Che significa? | Termini giuridici

Onere

20 Ottobre 2015 | Autore:


> Dizionario Pubblicato il 20 Ottobre 2015



Onere (d. civ.) (d. proc.): È una situazione giuridica soggettiva passiva che importa il sacrificio di un interesse al fine di ottenere o conservare un vantaggio giuridico.

La legge condiziona, quindi, il soddisfacimento di un interesse del singolo ad un suo comportamento che, però, non costituisce un obbligo.

Onere della prova [principio di]

Per tale principio i diritti ricevono protezione giurisdizionale solo se ed in quanto chi li fa valere in giudizio fornisce la prova [vedi] dei fatti sui quali si fondano.

Tale principio è ben sintetizzato dall’antica massima «actore non probante, reus absolvitur» (se l’attore non prova, il convenuto va assolto).

L’Onere è così ripartito fra attore e convenuto: chi fa valere in giudizio un diritto, ossia l’attore, deve provare i fatti che ne costituiscono il fondamento.

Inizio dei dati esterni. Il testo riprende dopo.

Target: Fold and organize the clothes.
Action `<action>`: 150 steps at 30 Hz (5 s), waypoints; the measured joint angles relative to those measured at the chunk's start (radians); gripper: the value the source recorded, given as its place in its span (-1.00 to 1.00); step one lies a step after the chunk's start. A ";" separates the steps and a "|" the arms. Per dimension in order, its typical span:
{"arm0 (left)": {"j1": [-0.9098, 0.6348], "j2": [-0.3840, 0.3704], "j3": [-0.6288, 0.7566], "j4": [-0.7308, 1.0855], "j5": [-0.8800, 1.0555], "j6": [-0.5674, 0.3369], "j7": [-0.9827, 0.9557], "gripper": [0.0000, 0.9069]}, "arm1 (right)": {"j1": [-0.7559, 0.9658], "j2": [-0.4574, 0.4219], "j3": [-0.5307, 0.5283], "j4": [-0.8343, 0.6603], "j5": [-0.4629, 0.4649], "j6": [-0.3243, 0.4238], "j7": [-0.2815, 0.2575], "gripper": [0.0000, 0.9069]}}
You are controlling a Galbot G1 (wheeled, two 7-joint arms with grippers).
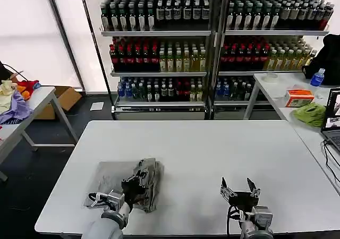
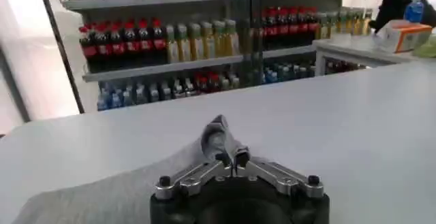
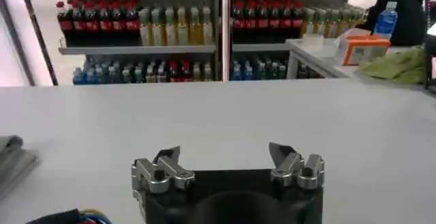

Chi, all’opposto, contrasta la pretesa dell’attore, ossia il convenuto, deve a sua volta provare i fatti su cui si fonda l’eccezione [vedi]; egli deve provare o l’inefficacia dei fatti provati dall’attore, o che il diritto si è modificato o si è estinto.

La ripartizione dell’Onere della prova, così come fissata dalla legge, può essere modificata dalle parti, quando la contestazione verta su diritti disponibili; si parla in tal caso di inversione negoziale dell’Onere.

In altri casi è la legge stessa che dispone un’inversione dell’Onere come avviene, per esempio, con la promessa di pagamento [vedi] o la ricognizione di debito [vedi] ovvero in caso di inadempimento contrattuale [vedi Responsabilità contrattuale] oppure in caso di operatività di una prescrizione presuntiva [vedi Prescrizione del diritto].

La L. 69/2009 ha modificato l’art. 115 c.p.c. aggiungendo la previsione che il giudice debba porre a fondamento della decisione oltre alle prove proposte dalle parti anche i fatti non specificamente contestati dalla parte costituita. In mancanza di specifica contestazione, il fatto sarà considerato provato, evitando alla parte che lo ha dedotto in giudizio di doverlo provare espressamente. Tale modifica si applica ai giudizi instaurati dopo l’entrata in vigore della legge di riforma (4-7-2009).

Onere reale

Gli Onere reali sono prestazioni a carattere periodico che sono dovute da un soggetto in quanto è nel godimento di un determinato bene, e consistono nel dare o nel fare qualche cosa (es.: canone enfiteutico).

Le caratteristiche dell’Onere reale sono:

—  la sua inerenza ad un fondo (qualitas fundi);

—  la sua insorgenza automatica, per effetto della previsione legale, una volta acquisita la titolarità del diritto reale.

Gli Onere reali si distinguono dalle obbligazioni reali o propter rem [vedi Obbligazione].